NEW YORK -- The Brooklyn Nets played hard on Sunday night.
They just happened to run into the best basketball team -- and player -- on the planet.
Stephen Curry, Draymond Green and Klay Thompson combined for 71 points, and the defending-champion Golden State Warriors stayed undefeated, soundly beating the Nets 114-98 in front of a sellout crowd at Barclays Center.
Curry, for whom at least half of the 17,732 in attendance appeared to be rooting, had 16 of his 28 points in the third quarter. He was in coast mode early before draining a 30-footer in the second quarter, then putting it into another gear late in the third.
The Warriors had seen a 17-point lead turn into a deficit of as many as five points. It was down to two points when Curry decided to take over, scoring 11 of his team’s final 13 points in the quarter as the Warriors took an 87-80 lead after three.
“That’s what great players do,” Nets coach Lionel Hollins said of Curry, the NBA’s reigning MVP and current leading scorer at 32.4 points per game. “Plus, he has a great team around him. He doesn’t have to go out there and do it all of the time. Last night, he had 44. Two nights ago in Charlotte, he had 40. When he needs to, he can, and when he doesn’t need to, he takes a back seat to those other guys.
“They got Klay Thompson [21 points] off early, some other guys were rolling [Green finished with 22 points, nine rebounds and seven assists], and then when [Curry] needed to, he stepped up and put the dagger in us. He’s a great player.”
The Warriors (22-0) have thrived by playing small and draining shots from beyond the arc. The Nets, on the other hand, have floundered as a result of their struggles from downtown, where they have shot a league-worst 29.6 percent.
So it came as no surprise that Golden State, the league’s best 3-point shooting team at 43.8 percent, outscored Brooklyn 42-15 in that category on Sunday.
And here’s your stat of the day: Curry has hit 116 3s this season -- 23 more than the entire Brooklyn team.

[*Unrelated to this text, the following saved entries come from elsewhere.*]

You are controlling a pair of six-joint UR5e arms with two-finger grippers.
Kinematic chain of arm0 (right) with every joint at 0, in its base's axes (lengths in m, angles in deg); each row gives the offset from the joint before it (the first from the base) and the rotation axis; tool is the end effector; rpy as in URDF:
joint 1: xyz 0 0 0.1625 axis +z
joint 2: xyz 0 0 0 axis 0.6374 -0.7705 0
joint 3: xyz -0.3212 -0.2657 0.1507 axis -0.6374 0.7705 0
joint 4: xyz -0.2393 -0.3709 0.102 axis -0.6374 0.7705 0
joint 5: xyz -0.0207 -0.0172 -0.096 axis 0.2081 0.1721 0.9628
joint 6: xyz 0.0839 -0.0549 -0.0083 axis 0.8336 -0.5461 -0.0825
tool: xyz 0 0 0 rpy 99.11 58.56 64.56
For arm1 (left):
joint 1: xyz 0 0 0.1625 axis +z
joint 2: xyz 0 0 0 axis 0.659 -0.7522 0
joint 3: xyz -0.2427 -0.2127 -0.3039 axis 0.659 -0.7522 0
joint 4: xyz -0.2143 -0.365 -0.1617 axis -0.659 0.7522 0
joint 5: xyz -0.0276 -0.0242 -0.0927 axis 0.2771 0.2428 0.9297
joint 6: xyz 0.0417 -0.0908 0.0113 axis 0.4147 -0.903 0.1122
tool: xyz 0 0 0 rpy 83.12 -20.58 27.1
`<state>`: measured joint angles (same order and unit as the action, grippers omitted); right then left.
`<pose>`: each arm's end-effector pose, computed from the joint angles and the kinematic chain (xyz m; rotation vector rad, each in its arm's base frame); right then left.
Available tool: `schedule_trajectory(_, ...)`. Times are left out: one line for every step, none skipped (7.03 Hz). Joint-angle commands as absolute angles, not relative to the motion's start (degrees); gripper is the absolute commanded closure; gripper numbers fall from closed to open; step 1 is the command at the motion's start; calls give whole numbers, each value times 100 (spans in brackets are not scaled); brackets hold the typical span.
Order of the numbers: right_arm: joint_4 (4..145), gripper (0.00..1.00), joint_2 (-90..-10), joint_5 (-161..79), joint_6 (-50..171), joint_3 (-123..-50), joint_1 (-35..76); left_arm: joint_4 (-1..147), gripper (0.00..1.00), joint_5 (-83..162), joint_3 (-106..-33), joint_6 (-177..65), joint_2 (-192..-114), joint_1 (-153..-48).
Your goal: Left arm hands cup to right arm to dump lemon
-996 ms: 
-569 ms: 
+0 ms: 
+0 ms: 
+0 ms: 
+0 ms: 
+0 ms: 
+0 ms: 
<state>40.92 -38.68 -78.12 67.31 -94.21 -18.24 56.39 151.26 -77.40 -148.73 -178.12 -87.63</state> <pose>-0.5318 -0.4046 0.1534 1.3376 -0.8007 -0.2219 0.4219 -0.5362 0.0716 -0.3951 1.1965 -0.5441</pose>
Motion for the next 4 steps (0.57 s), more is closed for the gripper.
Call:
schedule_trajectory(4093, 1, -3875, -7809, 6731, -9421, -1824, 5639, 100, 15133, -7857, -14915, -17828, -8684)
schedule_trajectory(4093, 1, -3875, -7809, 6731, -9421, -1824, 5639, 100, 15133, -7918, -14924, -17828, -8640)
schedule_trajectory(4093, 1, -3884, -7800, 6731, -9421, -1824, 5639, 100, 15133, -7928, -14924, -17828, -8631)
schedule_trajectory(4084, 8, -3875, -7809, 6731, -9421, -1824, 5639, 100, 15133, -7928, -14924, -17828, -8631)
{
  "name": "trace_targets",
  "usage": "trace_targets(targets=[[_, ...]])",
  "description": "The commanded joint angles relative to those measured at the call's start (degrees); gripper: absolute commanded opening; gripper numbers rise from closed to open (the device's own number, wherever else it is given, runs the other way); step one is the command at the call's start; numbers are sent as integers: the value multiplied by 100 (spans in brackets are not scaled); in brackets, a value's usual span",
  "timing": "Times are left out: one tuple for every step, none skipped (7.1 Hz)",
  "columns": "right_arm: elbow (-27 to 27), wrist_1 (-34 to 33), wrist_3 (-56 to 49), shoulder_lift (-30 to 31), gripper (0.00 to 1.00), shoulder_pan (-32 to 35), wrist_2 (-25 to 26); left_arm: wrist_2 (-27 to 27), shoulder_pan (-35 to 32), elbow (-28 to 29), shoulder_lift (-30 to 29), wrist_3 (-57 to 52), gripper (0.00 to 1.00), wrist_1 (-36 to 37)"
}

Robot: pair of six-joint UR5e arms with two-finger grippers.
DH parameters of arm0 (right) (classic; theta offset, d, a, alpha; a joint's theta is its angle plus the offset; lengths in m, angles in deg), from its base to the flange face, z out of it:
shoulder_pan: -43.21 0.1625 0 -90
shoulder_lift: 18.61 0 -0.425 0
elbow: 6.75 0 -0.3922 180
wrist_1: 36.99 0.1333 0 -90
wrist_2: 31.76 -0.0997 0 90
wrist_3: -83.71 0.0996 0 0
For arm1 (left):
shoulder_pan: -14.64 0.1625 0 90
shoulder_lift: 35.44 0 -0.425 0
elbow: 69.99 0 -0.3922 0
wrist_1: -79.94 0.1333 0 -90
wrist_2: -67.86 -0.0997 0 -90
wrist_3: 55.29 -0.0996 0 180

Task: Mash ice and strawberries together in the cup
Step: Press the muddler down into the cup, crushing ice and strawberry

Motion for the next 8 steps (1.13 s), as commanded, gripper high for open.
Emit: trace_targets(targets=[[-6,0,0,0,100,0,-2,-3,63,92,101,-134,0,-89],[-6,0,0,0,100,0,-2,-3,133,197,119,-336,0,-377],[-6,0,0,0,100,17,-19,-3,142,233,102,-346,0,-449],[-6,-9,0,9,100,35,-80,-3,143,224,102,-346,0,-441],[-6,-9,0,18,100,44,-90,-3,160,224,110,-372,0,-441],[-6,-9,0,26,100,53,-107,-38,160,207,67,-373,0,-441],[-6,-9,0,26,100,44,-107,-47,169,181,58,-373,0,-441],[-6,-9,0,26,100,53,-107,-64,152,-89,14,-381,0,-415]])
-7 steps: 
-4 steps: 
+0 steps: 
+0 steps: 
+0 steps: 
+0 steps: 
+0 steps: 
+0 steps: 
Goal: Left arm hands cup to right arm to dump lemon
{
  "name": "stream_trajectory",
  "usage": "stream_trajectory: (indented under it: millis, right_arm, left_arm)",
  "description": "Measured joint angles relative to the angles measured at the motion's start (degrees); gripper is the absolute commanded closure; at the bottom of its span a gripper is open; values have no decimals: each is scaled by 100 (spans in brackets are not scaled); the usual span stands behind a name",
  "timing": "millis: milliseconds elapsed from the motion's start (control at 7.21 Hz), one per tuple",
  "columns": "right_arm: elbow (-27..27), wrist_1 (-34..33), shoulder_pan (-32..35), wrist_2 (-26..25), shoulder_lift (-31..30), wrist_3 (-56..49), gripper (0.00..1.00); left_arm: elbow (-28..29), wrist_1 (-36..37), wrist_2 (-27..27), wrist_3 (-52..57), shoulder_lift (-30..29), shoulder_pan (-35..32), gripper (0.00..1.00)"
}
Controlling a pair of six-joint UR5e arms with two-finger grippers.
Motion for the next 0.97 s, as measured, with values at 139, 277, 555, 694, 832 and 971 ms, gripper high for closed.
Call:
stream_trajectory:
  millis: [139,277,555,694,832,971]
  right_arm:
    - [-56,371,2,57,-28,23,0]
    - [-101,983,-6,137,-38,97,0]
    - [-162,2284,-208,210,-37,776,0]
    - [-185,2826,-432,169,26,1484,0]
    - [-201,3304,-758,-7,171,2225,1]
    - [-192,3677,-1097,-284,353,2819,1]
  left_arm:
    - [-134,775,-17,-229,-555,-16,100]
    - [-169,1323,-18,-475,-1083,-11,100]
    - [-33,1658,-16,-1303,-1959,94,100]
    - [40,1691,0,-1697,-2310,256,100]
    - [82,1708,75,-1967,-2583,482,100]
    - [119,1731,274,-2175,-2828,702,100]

“We just need to attack and get better looks from [3],” Nets point guard Jarrett Jack said. “You struggle so much getting penetration, we didn’t suck the defense in and give ourselves those opportunities for 3s.”
Brooklyn (5-15) has hit the quarter mark of the 2015-16 campaign on pace for about 20.5 wins, which has swingman Joe Johnson feeling very frustrated.
Asked how his team can turn its season around, Johnson, who is shooting a career-worst 35 percent from the field, replied: “I have no idea. I don’t have the answers. All I can do is suit up and try to go play hard every night. That’s it. ... It is what it is.”
Rookie standout Rondae Hollis-Jefferson (sprained right ankle) did not play on Sunday and was seen leaving the locker room after the game in a walking boot and sporting crutches. There is no update on his status.
Thaddeus Young had 25 points and 14 rebounds, while Shane Larkin was the standout off the bench, adding 13 points, six assists and four steals.
Nets owner Mikhail Prokhorov was in attendance, but he declined to comment on the state of his team after the game, saying, “Later, maybe.”
With that, Prokhorov made his exit.
But from a players’ perspective -- on a night when things went pretty much as expected -- Johnson’s short responses were telling.